- Try it -
Starting from the first line below, count the lines carrying the string "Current" and answer with the count by itself.

***** Listed records

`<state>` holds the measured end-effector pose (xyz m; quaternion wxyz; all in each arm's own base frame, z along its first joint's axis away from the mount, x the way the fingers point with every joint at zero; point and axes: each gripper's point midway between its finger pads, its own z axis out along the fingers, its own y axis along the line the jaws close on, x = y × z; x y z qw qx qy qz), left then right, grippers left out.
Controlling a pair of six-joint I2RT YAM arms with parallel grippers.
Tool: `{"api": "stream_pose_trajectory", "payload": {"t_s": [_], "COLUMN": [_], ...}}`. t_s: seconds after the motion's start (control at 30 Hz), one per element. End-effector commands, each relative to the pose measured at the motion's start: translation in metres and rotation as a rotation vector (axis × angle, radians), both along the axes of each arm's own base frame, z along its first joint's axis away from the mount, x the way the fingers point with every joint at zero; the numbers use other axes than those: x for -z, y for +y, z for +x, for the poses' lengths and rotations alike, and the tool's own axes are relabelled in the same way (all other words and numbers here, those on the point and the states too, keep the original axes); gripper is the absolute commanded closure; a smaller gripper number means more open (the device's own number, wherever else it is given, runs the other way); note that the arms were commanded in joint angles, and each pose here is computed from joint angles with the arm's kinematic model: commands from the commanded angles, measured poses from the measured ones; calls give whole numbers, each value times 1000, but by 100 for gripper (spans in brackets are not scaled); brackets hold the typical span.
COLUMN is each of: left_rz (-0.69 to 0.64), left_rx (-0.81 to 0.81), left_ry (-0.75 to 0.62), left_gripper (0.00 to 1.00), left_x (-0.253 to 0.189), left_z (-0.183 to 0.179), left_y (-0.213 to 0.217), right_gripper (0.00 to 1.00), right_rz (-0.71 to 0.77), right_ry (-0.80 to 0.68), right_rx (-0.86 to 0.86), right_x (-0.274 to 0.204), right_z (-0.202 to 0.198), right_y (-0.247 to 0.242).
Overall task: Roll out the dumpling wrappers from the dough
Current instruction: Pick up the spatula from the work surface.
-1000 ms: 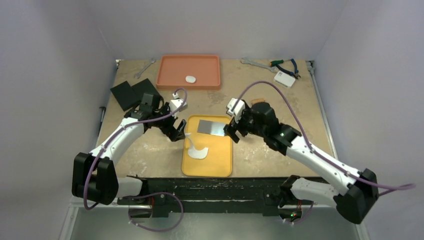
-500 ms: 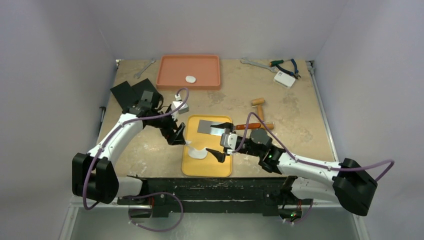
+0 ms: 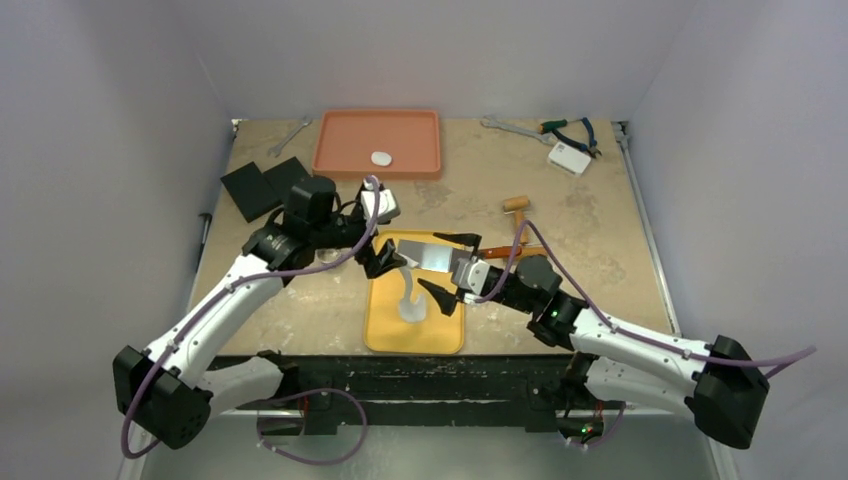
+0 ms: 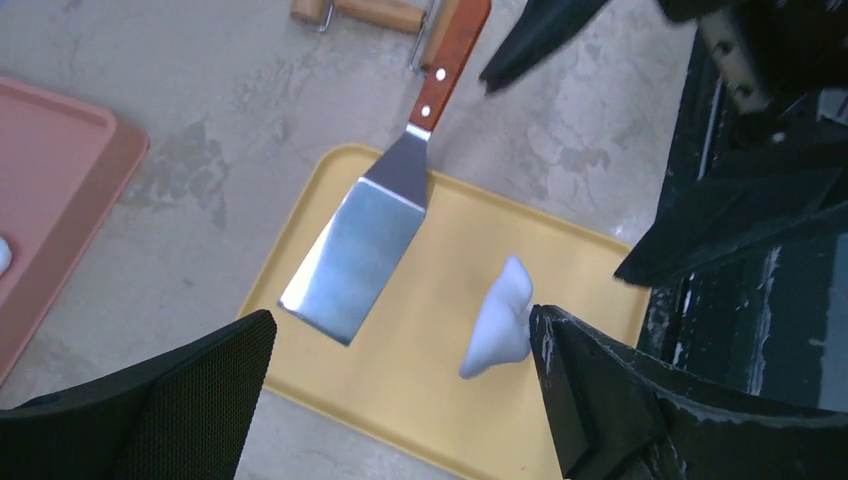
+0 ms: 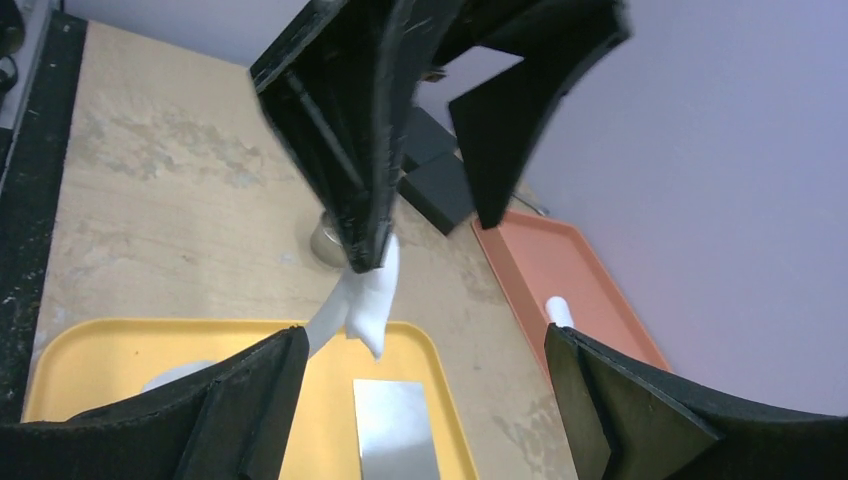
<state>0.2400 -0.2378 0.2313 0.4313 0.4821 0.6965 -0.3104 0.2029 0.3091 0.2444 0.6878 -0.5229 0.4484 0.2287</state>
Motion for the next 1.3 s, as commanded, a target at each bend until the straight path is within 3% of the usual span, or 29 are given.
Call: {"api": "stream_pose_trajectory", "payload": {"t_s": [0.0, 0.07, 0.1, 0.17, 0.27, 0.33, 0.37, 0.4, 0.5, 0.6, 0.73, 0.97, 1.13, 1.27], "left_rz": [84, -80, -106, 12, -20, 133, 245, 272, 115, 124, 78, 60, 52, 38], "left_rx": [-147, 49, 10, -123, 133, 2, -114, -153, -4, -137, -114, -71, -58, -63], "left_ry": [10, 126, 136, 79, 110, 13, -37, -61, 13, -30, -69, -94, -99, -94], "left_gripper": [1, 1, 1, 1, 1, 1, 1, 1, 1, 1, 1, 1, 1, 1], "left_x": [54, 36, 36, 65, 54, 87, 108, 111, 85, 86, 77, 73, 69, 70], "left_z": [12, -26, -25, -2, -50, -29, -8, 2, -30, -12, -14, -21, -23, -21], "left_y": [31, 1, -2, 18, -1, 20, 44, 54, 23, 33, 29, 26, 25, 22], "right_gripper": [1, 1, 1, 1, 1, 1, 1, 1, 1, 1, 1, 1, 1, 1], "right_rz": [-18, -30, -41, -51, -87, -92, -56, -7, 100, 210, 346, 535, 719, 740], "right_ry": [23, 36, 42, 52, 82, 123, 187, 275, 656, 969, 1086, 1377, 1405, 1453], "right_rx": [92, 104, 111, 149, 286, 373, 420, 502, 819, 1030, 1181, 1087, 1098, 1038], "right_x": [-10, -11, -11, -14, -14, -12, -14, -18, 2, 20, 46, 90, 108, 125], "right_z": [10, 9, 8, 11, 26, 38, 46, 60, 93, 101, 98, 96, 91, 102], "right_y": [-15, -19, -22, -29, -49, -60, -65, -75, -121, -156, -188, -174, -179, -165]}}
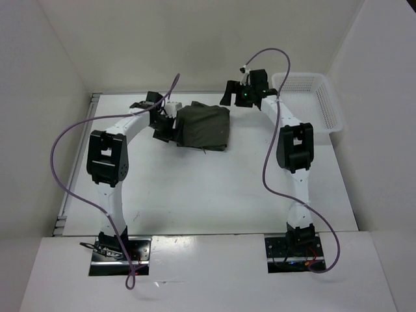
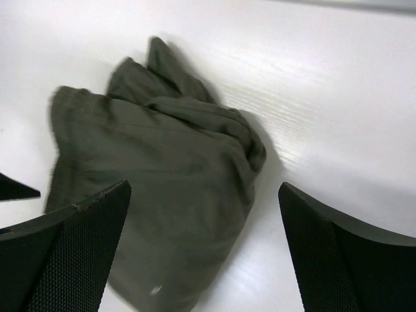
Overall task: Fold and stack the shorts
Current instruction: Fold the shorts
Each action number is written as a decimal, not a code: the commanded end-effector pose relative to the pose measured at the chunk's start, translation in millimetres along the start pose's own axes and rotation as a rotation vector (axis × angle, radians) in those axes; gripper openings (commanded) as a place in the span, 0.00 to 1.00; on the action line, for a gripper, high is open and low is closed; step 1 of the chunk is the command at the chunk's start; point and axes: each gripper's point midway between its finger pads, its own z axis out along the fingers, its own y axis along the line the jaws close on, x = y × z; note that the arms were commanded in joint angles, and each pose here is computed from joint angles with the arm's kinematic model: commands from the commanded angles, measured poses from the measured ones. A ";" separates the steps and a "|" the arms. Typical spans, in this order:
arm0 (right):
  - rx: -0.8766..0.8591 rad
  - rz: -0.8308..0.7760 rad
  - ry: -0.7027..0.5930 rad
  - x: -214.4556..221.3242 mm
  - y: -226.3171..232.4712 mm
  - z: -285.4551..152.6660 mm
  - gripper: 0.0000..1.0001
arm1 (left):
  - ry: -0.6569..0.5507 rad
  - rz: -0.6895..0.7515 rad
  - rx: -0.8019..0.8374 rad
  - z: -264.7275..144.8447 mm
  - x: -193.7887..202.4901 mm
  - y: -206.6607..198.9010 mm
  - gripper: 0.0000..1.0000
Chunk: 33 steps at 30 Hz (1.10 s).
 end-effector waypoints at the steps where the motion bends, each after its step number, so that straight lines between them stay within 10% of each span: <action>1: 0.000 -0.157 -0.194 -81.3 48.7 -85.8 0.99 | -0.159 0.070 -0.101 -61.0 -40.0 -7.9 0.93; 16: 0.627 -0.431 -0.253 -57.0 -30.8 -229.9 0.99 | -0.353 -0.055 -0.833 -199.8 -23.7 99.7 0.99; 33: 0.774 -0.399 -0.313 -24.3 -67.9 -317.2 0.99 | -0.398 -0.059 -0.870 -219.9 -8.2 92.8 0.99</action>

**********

- Solution to this problem -
2